Gdy został zatrzymany przez policjantów, okazało się, że ma blisko 2,5 promila alkoholu w organizmie i nie posiada uprawnień do kierowania. 42-latkowi grozi kara nawet 2 lat pozbawienia wolności.
W poniedziałek (10.08) po godz. 19 oficer dyżurny piskiej komendy otrzymał zgłoszenie, że na trasie Pisz – Ruciane-Nida na drodze krajowej 58 pali się samochód, a jego kierowca i pasażerowie pozostawili auto i nietrzeźwi idą w stronę Pisza.
W okolicach miejscowości Szeroki Bór Piski policjanci, którzy pojechali na miejsce, zauważyli stojący w zatoczce i palący się samochód marki hyundai galloper. Pojazd był dogaszany przez przybyłą na miejsce straż pożarną. W pobliżu auta nie było kierowcy, a świadkowie zdarzenia powiedzieli policjantom, że kierujący zostawił pojazd i poszedł w stronę Pisza. Jadąc we wskazanym kierunku funkcjonariusze zauważyli idącą poboczem grupę osób. Wśród nich był 42-letni mężczyzna, który przyznał się, że to on kierował hyundaiem. Powiedział, że jechał sam z Rucianego-Nidy. W pewnym momencie z auta zaczęła się wydobywać para, więc zatrzymał się na poboczu. Chwilę później samochód zaczął się palić. Próbował go ugasić, ale bezskutecznie, więc postanowił go pozostawić. Kierujący dodał, że auto pożyczył mu pracodawca.

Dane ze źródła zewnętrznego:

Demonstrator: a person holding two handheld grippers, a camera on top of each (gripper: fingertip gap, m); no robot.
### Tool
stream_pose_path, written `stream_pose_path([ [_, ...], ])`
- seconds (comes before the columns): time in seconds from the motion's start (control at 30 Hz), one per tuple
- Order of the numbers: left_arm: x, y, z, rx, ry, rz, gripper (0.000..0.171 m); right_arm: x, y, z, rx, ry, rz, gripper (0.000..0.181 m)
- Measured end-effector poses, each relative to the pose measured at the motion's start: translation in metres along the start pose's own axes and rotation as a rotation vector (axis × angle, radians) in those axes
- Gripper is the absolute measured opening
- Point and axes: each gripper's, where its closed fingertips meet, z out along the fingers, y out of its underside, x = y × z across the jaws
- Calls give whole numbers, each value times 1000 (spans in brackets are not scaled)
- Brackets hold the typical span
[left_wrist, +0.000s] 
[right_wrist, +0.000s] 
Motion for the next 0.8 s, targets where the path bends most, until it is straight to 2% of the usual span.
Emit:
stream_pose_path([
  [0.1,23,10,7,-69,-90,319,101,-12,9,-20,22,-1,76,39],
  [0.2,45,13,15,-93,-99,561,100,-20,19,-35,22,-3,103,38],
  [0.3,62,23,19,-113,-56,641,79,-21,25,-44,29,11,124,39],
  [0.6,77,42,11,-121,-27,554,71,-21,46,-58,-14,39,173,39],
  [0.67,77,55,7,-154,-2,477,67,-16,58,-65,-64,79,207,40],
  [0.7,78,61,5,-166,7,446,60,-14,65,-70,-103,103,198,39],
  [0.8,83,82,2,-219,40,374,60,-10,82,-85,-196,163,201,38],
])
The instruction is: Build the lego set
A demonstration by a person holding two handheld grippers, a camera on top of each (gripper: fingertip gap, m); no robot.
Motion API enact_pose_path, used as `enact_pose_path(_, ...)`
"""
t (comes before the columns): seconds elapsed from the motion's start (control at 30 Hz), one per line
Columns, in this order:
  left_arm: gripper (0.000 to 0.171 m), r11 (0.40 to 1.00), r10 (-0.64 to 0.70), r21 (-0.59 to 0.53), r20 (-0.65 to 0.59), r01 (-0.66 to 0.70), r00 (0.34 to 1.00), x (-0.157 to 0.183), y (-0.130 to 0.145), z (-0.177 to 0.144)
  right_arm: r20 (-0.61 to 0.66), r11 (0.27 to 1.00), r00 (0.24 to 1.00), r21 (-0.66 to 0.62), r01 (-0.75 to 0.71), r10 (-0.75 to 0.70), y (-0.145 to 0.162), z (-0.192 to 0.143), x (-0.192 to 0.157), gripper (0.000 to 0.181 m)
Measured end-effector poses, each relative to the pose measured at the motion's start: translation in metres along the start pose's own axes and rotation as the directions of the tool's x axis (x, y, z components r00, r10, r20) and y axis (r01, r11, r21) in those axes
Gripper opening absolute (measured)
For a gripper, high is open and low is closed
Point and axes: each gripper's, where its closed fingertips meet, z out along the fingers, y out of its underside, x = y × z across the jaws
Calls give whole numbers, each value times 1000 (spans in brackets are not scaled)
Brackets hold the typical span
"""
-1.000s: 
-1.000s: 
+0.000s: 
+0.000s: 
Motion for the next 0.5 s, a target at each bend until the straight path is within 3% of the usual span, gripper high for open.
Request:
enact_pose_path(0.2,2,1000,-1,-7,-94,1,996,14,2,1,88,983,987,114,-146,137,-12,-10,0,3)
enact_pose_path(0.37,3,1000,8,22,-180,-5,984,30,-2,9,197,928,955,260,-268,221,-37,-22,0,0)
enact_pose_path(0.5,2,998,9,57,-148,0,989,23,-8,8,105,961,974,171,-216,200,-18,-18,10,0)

Funkcjonariusze sprawdzili trzeźwość mieszkańca Pisza. Badanie wykazało blisko 2,5 promila alkoholu w jego organizmie. W trakcie dalszych czynności policjanci ustalili, że mężczyzna nie posiada prawa jazdy – stracił je w 2005 roku także za kierowanie pojazdem pod wpływem alkoholu.
42-latkowi grozi kara do 2 lat pozbawienia wolności.